→ **Directions**
From the line containing "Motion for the" to the last line of the listing below, repeat every line exactly, and output nothing else.

→ **Provided material**
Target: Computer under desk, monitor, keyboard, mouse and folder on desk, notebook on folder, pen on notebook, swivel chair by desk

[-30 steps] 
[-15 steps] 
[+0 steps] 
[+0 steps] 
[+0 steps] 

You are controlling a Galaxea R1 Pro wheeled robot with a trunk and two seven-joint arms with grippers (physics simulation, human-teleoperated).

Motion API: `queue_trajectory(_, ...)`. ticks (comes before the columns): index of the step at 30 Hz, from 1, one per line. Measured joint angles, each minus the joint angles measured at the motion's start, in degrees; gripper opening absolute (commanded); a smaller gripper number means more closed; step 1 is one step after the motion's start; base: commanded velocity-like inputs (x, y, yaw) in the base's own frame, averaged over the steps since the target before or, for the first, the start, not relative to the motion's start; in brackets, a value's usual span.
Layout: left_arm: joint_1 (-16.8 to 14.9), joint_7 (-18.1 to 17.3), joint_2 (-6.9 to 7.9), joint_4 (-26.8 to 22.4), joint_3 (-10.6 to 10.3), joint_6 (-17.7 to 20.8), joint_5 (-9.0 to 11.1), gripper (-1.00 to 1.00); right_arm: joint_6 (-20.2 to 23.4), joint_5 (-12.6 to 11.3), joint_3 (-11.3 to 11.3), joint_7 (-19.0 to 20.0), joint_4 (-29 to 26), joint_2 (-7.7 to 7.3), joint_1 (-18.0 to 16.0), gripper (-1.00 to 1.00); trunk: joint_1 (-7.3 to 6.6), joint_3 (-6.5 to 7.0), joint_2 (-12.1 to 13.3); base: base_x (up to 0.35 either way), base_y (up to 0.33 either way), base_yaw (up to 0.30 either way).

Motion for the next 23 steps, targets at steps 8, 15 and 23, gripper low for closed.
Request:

→ **Exercise result**
Motion for the next 23 steps, targets at steps 8, 15 and 23, gripper low for closed.
Request:

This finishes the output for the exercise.